Your task. Copy exactly, and only, the lines that start at the line containing "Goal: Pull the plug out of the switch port" and end at the last line of the material below.

━━ Source data ━━

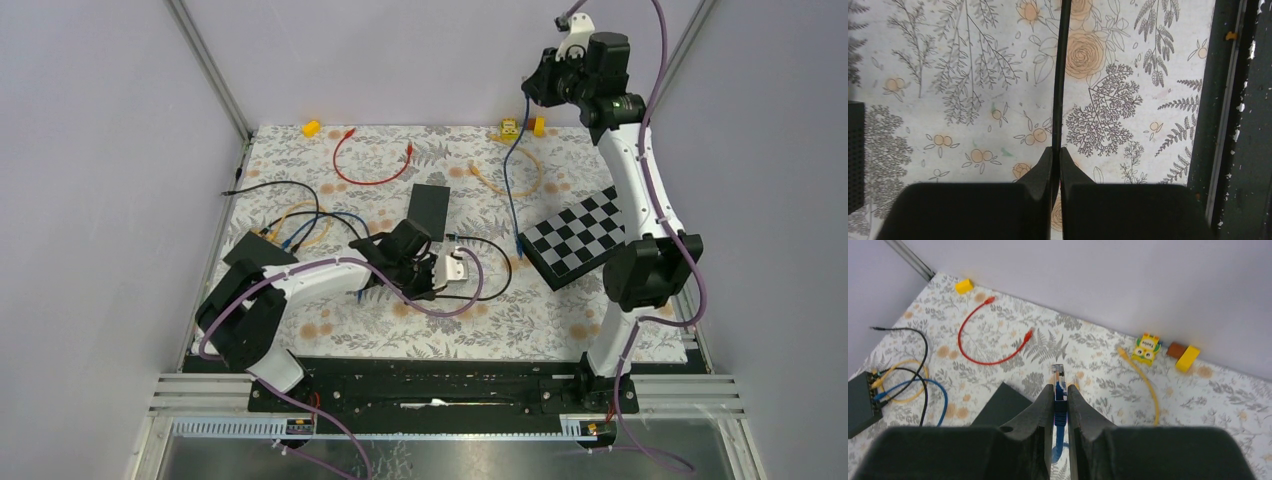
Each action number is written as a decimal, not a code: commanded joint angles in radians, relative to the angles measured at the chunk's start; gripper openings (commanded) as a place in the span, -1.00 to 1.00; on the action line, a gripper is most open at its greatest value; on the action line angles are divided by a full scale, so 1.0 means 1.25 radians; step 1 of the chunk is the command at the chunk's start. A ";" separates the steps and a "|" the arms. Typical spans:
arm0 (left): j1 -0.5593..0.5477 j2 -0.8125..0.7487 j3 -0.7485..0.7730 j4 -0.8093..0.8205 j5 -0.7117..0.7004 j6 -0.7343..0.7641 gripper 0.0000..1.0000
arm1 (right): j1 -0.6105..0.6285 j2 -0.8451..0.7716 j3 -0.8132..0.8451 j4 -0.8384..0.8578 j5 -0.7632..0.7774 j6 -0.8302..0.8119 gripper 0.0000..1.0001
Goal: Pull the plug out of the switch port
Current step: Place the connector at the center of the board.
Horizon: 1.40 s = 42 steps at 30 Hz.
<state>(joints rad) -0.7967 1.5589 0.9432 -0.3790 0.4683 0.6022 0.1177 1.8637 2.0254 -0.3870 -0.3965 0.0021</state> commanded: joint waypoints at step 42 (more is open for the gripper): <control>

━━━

Reply to the exercise.
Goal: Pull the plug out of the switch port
Current step: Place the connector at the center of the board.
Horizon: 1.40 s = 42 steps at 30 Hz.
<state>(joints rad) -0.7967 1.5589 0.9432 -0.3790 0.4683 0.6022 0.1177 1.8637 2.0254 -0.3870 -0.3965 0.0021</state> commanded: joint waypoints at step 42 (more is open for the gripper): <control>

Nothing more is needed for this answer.